Mas, isso tudo acabou? Ora, para Monteiro Lobato, Renato Kehl não passou de um D. Quixote científico a pregar para uma legião de Panças.

Na verdade, o eugenismo enfrenta problemas éticos. O estado tem o direito de intervir na reprodução do cidadão?  A hereditariedade tem realmente papel importante na inteligência humana, mas ela também tem, por si só diferentes formas de manifestação.

Enfim, o mundo científico tem dado apoio à prática eugenista, mas com a adoção de técnicas modernas, embora, ainda assim, sua adoção se conserva como opinião minoritária.

Recentemente, porém, Joseph Henrich, professor de biologia evolutiva humana e pesquisador da Universidade de Harvard, ofereceu uma outra versão das nossas diferenças e das qualidades que nos distinguem, com o fito de justificar a superioridade  de uns e de outros,  mediante a adoção de uma sigla formada da palavra inglesa weird (esquisito), composta, porém, das iniciais de outras  cinco palavras da mesma língua, que, reunidas, servem de emblema ou galardão da superioridade de um povo. A palavra Weird vai assim composta das iniciais de ocidental (Western), educado (Educated), industrializado (Industrialized), rico (Rich) e democrático (Democratic).

O título do livro em português é “WEIRD As pessoas mais esquisitas do mundo” traduzido do original “WEIRDest people in the World”, com Weird escrito com letras maiúsculas.

Na verdade, esse emblema serve, especialmente, para representar os povos da Europa ocidental atual e seus descendentes na América do Norte e Oceania.

Seus personagens são, entretanto, gente aparentemente estranha, sobretudo para nós. Têm expressão individualista e pensamento analítico não conformista. Diz Henrich que elas trazem reminiscências da Idade Média e de suas configurações pelo Renascimento e a Reforma Protestante.

O personagem Weird, por exemplo, mantém laços sociais e políticos mais fortes, devido ao hábito da Idade Média e da antiga Igreja de adotar o casamento comum das pessoas aparentadas e das uniões entre o cônjuge e a viúva ou a irmã mais nova do falecido, fortalecendo assim os laços políticos e sociais da linhagem e do clã. Por sua vez, a intensificação do comércio de longa distância, durante o Renascimento, estimulou também as relações entre indivíduos que não guardavam entre si relações de parentesco e as guildas por sua vez não serviram apenas para reunir e formar artesãos, mas para valorizar o trabalho especializado deles. A Reforma Protestante, por sua vez, levou os fiéis à obrigação da leitura da Bíblia e à frequência dos livros, bem como convenceram-nos de que o progresso econômico é sinal de benção divina.

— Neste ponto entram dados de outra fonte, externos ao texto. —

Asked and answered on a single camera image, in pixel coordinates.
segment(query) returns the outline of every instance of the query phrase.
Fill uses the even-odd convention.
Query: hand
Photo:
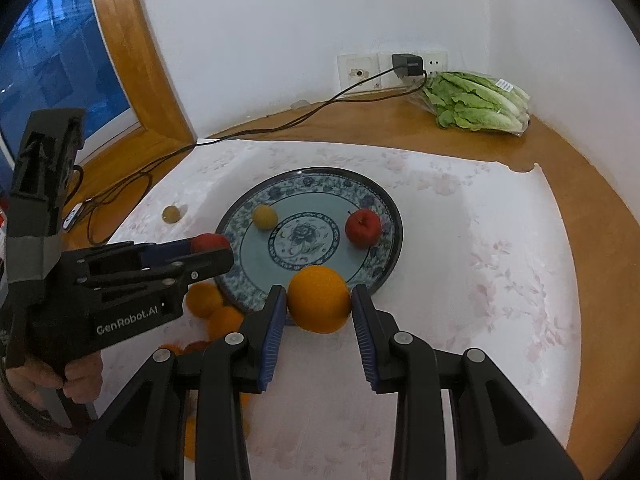
[[[102,358],[100,352],[96,352],[70,362],[65,366],[66,381],[49,365],[32,356],[27,356],[23,366],[7,370],[6,376],[15,392],[38,410],[44,410],[38,386],[62,389],[67,398],[84,404],[100,395]]]

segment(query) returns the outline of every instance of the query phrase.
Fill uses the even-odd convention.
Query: bolt
[[[411,344],[411,341],[413,340],[414,340],[414,336],[412,336],[408,332],[396,332],[394,334],[394,341],[399,345]]]
[[[159,348],[154,352],[154,361],[156,363],[164,363],[171,357],[171,351],[166,348]]]
[[[482,361],[484,361],[486,354],[478,348],[472,348],[471,350],[467,351],[466,357],[470,361],[473,361],[475,363],[481,363]]]
[[[244,336],[239,332],[232,332],[225,336],[225,343],[228,345],[239,345],[244,341]]]

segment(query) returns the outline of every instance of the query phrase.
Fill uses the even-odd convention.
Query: window
[[[29,114],[52,107],[86,108],[81,156],[138,124],[92,0],[31,0],[0,47],[2,152],[15,156]],[[13,166],[12,160],[7,163]],[[5,173],[0,171],[0,185],[8,189]]]

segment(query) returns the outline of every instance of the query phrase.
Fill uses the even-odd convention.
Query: white wall
[[[339,90],[340,54],[444,48],[533,95],[640,219],[640,47],[610,0],[143,0],[199,136]]]

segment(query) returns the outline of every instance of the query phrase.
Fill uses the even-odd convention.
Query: blue floral plate
[[[272,231],[260,231],[252,222],[259,204],[278,214]],[[354,247],[344,233],[350,213],[360,208],[375,211],[382,222],[380,241],[368,250]],[[391,197],[367,177],[338,168],[306,168],[265,180],[231,206],[216,232],[231,242],[235,259],[216,282],[245,312],[260,310],[271,285],[288,286],[310,265],[330,267],[349,288],[363,284],[373,294],[396,266],[402,247],[402,221]]]

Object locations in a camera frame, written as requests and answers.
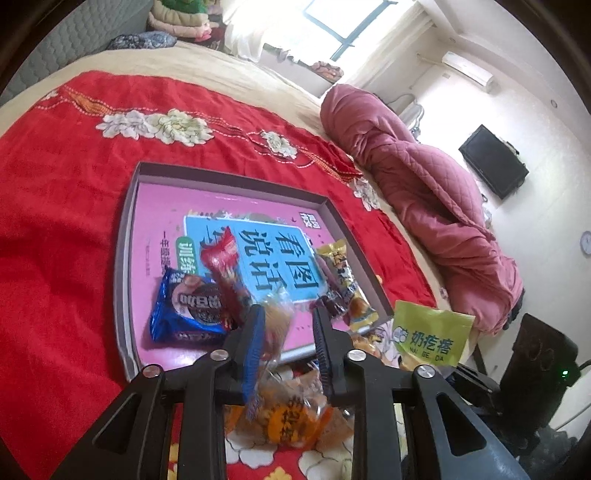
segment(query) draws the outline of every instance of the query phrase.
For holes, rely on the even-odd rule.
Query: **pink quilt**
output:
[[[378,98],[350,85],[328,92],[320,116],[440,267],[452,309],[475,315],[479,330],[498,332],[523,284],[515,261],[484,225],[470,173],[441,150],[418,144]]]

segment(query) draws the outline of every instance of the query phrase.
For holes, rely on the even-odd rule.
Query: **television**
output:
[[[459,149],[466,163],[501,200],[519,188],[529,173],[517,157],[519,152],[509,145],[481,125]]]

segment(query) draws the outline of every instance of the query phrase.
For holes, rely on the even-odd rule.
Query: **black speaker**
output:
[[[581,376],[578,353],[565,334],[526,313],[501,379],[503,423],[523,434],[548,425],[567,387]]]

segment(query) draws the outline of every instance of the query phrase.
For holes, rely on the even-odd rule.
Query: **blue snack package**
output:
[[[218,285],[207,277],[167,268],[152,315],[150,336],[154,342],[214,342],[232,330],[223,308]]]

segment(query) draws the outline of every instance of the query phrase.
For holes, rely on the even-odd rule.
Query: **dark blue cloth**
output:
[[[176,37],[166,32],[143,32],[140,34],[119,35],[109,42],[107,50],[122,50],[123,48],[132,48],[140,50],[147,48],[153,50],[154,48],[172,47],[177,42]]]

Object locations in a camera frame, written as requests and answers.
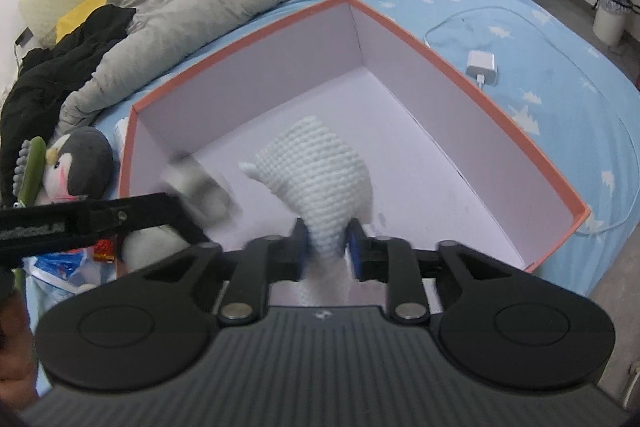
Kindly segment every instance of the white charger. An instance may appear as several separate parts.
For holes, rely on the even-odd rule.
[[[494,54],[471,50],[466,60],[466,74],[476,79],[480,89],[484,84],[495,84],[498,70],[495,66]]]

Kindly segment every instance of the open cardboard box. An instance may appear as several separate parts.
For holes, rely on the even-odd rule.
[[[434,51],[357,0],[287,16],[178,74],[133,105],[120,195],[158,190],[169,158],[194,153],[242,209],[212,238],[226,250],[288,234],[294,216],[238,163],[315,115],[366,161],[370,235],[416,248],[455,239],[533,270],[589,214],[554,165]]]

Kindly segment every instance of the stuffed toy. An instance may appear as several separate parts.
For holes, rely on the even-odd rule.
[[[97,129],[83,127],[71,131],[48,150],[44,140],[36,136],[22,144],[18,155],[13,187],[17,202],[14,206],[99,199],[112,175],[111,146]],[[101,239],[88,253],[93,261],[112,263],[116,253],[114,241]],[[90,271],[84,259],[84,253],[78,250],[50,253],[34,261],[29,272],[44,282],[76,293],[87,287],[84,284],[73,289],[71,284],[86,281]],[[16,270],[15,276],[17,286],[24,294],[23,270]]]
[[[15,206],[99,199],[113,175],[113,153],[104,134],[82,127],[49,150],[35,137],[22,144],[14,176]]]

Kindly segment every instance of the gray penguin plush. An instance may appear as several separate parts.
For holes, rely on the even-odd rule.
[[[113,153],[104,134],[81,127],[62,136],[46,153],[42,185],[54,203],[102,197],[113,175]]]

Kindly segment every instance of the trash can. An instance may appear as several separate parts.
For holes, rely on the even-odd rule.
[[[593,32],[607,46],[617,46],[625,31],[627,16],[638,9],[631,0],[596,0]]]

O livro é um grosso volume de mais de 700 páginas e representa o esforço de reunir uma grande massa de dados empíricos e documentos históricos, voltados a convencer a importância da adoção da versão “weird” das nações desenvolvidas da Europa ocidental e seus outros descendentes, e se preste também de modelo a ser adotado para que as nações menos desenvolvidas alcancem também a posição que as primeiras hoje desfrutam, superando assim suas limitações naturais e a resistência de estruturas históricas já vencidas, e alcancem um  desenvolvimento semelhante ou até superior que lhes permitam desfrutar do conforto e dos  gozos do progresso e das esperanças promissoras do futuro.

Só uma observação derradeira: Joseph Henrich apresenta o diagnóstico, mas a receita você é que vai fazer.